• [WHAT YOU ARE ASKED TO DO] All of the data is to be set down again without alteration.

• [COLLECTED MATERIAL]
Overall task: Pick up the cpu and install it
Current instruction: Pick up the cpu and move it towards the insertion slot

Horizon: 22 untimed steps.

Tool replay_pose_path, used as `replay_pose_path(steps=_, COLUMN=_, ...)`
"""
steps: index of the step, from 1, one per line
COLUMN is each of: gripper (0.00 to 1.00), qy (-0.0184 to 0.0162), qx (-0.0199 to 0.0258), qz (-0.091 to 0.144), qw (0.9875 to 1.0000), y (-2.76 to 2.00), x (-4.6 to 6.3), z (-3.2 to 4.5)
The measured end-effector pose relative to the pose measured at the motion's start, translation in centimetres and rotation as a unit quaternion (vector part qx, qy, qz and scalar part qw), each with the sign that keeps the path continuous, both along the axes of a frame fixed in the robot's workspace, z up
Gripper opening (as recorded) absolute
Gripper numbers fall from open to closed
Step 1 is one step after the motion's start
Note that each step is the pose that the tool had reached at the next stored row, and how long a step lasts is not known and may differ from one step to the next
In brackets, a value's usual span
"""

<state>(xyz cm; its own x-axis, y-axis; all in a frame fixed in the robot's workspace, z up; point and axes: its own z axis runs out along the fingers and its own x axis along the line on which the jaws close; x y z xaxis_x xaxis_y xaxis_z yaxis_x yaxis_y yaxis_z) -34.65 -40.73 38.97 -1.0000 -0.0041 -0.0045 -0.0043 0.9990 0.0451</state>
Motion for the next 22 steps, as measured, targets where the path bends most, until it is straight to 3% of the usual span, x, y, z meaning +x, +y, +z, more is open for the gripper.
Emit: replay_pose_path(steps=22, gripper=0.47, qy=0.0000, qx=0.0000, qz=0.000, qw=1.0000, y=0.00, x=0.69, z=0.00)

• [ANSWER TO THIS EXERCISE]
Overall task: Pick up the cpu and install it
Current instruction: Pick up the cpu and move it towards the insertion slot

Horizon: 22 untimed steps.

Tool replay_pose_path, used as `replay_pose_path(steps=_, COLUMN=_, ...)`
"""
steps: index of the step, from 1, one per line
COLUMN is each of: gripper (0.00 to 1.00), qy (-0.0184 to 0.0162), qx (-0.0199 to 0.0258), qz (-0.091 to 0.144), qw (0.9875 to 1.0000), y (-2.76 to 2.00), x (-4.6 to 6.3), z (-3.2 to 4.5)
The measured end-effector pose relative to the pose measured at the motion's start, translation in centimetres and rotation as a unit quaternion (vector part qx, qy, qz and scalar part qw), each with the sign that keeps the path continuous, both along the axes of a frame fixed in the robot's workspace, z up
Gripper opening (as recorded) absolute
Gripper numbers fall from open to closed
Step 1 is one step after the motion's start
Note that each step is the pose that the tool had reached at the next stored row, and how long a step lasts is not known and may differ from one step to the next
In brackets, a value's usual span
"""

<state>(xyz cm; its own x-axis, y-axis; all in a frame fixed in the robot's workspace, z up; point and axes: its own z axis runs out along the fingers and its own x axis along the line on which the jaws close; x y z xaxis_x xaxis_y xaxis_z yaxis_x yaxis_y yaxis_z) -34.65 -40.73 38.97 -1.0000 -0.0041 -0.0045 -0.0043 0.9990 0.0451</state>
Motion for the next 22 steps, as measured, targets where the path bends most, until it is straight to 3% of the usual span, x, y, z meaning +x, +y, +z, more is open for the gripper.
Emit: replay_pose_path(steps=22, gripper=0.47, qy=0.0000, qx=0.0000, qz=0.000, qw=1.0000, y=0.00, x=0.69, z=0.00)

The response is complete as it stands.